Senin , 29 Mei 2017
Home » Berita Foto » Saksi sebut proyek Hambalang mestinya cuma telan 1,7 T

Saksi sebut proyek Hambalang mestinya cuma telan 1,7 T

hambalang. ©2012 Merdeka.com/imam buhoriJakarta,Sidaknews.com – Perlahan-lahan informasi kasus dugaan korupsi proyek Pusat Pendidikan Pelatihan serta Sekolah Olahraga Nasional di Bukit Hambalang, Kabupaten Bogor, Jawa Barat, mulai terkuak.

Menurut saksi Sonny Anjangsono, mestinya proyek Hambalang cuma menelan anggaran Rp 1,7 triliun, terpaut Rp 800 miliar dari uang yang dianggarkan.

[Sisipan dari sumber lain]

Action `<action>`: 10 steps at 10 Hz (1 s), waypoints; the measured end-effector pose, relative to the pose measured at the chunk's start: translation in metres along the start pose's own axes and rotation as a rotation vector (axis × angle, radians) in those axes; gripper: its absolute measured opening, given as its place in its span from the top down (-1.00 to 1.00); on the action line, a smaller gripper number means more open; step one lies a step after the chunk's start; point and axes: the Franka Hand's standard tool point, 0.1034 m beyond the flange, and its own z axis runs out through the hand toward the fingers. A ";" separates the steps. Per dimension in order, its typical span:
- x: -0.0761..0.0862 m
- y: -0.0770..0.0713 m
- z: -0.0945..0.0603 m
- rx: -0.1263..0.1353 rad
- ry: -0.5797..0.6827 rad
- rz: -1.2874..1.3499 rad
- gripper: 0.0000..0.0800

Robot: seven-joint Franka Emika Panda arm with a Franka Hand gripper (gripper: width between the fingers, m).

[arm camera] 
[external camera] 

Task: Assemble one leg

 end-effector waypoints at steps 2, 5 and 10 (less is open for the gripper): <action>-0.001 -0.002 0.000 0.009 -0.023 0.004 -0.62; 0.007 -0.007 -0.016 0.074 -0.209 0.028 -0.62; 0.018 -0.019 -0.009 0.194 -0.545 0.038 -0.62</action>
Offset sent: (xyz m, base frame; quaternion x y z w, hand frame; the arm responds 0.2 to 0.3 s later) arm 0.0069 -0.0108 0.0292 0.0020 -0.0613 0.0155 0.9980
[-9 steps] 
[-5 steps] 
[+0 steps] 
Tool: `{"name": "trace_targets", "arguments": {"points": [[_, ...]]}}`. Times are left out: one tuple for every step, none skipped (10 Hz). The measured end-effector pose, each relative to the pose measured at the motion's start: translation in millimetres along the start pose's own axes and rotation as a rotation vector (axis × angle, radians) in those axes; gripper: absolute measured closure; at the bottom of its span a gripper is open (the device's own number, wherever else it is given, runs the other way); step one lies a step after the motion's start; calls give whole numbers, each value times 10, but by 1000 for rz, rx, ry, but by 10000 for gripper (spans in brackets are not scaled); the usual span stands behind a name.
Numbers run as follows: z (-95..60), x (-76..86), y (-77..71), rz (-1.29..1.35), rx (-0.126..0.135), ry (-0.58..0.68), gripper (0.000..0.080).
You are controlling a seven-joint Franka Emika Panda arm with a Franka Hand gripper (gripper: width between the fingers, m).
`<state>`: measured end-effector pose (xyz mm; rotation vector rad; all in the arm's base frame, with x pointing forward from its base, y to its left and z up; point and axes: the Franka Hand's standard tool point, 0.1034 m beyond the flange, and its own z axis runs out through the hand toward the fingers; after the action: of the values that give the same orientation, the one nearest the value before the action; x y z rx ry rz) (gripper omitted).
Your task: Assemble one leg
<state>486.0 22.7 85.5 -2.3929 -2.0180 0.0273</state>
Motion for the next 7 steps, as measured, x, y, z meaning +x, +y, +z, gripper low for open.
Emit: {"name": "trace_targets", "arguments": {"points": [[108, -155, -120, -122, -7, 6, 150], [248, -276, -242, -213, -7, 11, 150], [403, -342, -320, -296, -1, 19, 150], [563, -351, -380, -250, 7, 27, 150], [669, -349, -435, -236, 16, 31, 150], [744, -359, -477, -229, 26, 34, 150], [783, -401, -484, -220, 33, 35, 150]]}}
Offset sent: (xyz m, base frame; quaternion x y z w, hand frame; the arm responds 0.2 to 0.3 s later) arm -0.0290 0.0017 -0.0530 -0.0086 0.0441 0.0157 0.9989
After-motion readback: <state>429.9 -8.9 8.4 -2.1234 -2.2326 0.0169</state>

Sonny merupakan Direktur Teknik dan Operasi PT Biro Insinyur Eksakta. Perusahaan tersebut merupakan perusahaan konsultan teknik dan konstruksi yang sempat digaet oleh Sekretaris Kementerian Pemuda dan Olahraga, Wafid Muharram, buat membangun proyek Hambalang.

Hari ini, dia bersaksi dalam sidang terdakwa kasus dugaan korupsi pembangunan proyek Pusat Pendidikan Pelatihan serta Sekolah Olahraga Nasional di Bukit Hambalang, Kabupaten Bogor, Jawa Barat, Deddy Kusdinar.

Sonny mengaku sempat melakukan pengamatan lapangan pada proyek awal Hambalang. Dia mengatakan, uang Rp 125 miliar yang dianggarkan oleh Kementerian Pemuda dan Olahraga hanya habis buat melakukan perbaikan lahan (soil development).

“Rp 125 miliar hanya habis buat soil development (perbaikan lahan), karena tanahnya rapuh dan sering longsor,” kata Sonny saat bersaksi dalam sidang Deddy, di Pengadilan Tindak Pidana Korupsi (Tipikor), Jakarta, Selasa (12/11).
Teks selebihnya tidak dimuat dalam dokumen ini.